Terrorism and Democracy

Over the past two decades, through the work of institutions like the National Endowment for Democracy (NED) and the U.S. Agency for International Development (USAID), we have learned much about how to foster democratic and accountable governance. But political assistance is labor-intensive to manage and monitor, and it cannot be successful without adequate funding and clear coordination with our other tools of international engagement, such as diplomacy. Currently, we spend about $700 million annually in democracy and governance programs in USAID (as well as the Department of State), and we allocate another $30 to $40 million to NED’s international grant-making program. This may sound like a lot of money, until one considers that more than 100 countries in the world need assistance to improve or generate democracy, and that a respectable program just to strengthen the rule of law in a medium-sized country can easily require several million dollars in itself.
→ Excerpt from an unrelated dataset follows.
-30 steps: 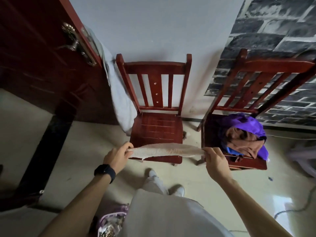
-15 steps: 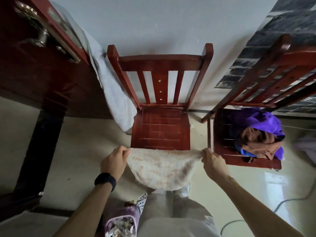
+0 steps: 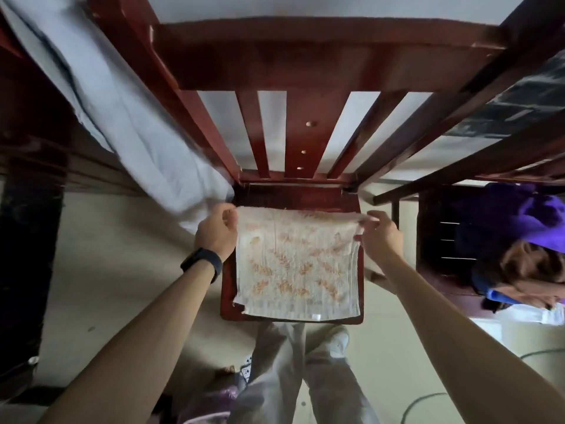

If we are serious about getting at the roots of international terrorism, we must get serious about fostering development that gives people hope and dignity and improves the quality of their lives. That requires dramatic improvements in governance, and these will not come without increased international incentives and assistance. In real terms, levels of U.S. development assistance have fallen dramatically since the 1970s and especially since the end of the last Cold War. It will not work to just throw money at the problem in some new ”Marshall Plan.” No infusion of economic resources, no matter how massive and sustained, will in itself generate development because the problem (unlike in Europe after World War II) is not simply a lack of resources or functioning infrastructure.

The problem is a more fundamental shortage: of the institutions and norms of democracy and good governance. Unless we help to develop states that collect taxes, limit corruption, control crime, enforce laws, secure property rights, provide education, attract investment and answer to their own people, countries will not develop and the rage against the West will not subside. This is why we must not only substantially increase our foreign assistance budget, but also devote a much larger portion of that budget to democracy and good-governance programs (while deploying more career aid officials with expertise in these fields).

We have won a great victory in freeing the people of Afghanistan from the medieval tyranny of the Taliban. We have heavily degraded and disrupted the terrorist infrastructure of al Qaeda. Other military and intelligence challenges lie ahead. But as in the previous Cold War, the challenge we face is as much political as military. It now begins in Afghanistan, with the daunting task of helping to reconstruct a failed state and to construct for the first time a system of government for that country that is decent, responsible, consensual and ultimately democratic.

But we cannot stop there. We must help and induce predatory and messy states around the world to develop civic institutions and norms. Only then will they be able to sustain good governance and development progress, and thereby regain the confidence of their people. Only then can we achieve a lasting victory in the new Cold War.

Notes

1See, for example, Samuel P. Huntington, The Clash of Civilizations and the Remaking of World Order (New York: Simon and Schuster, 1996), pp. 68-72.

2Terry Lynn Karl, The Paradox of Plenty: Oil Booms and Petro-States (Berkeley: University of California Press, 1997).

3Thomas L. Friedman, The Lexus and the Olive Tree: Understanding Globalization (New York: Anchor Books, 2000, paperback edition), pp. 151-152.

4Robert D. Putnam, Making Democracy Work: Civic Traditions in Modern Italy (Princeton: Princeton University Press, 1993), p. 167.

5Ibid., p. 88. This discussion of the _civic community_ draws primarily from pages 87-90 of Putnam.

6Andreas Schedler, Larry Diamond and Marc F. Plattner, eds., The Self-Restraining State: Power and Accountability in New Democracies (Boulder: Lynne Rienner Publishers, 1999).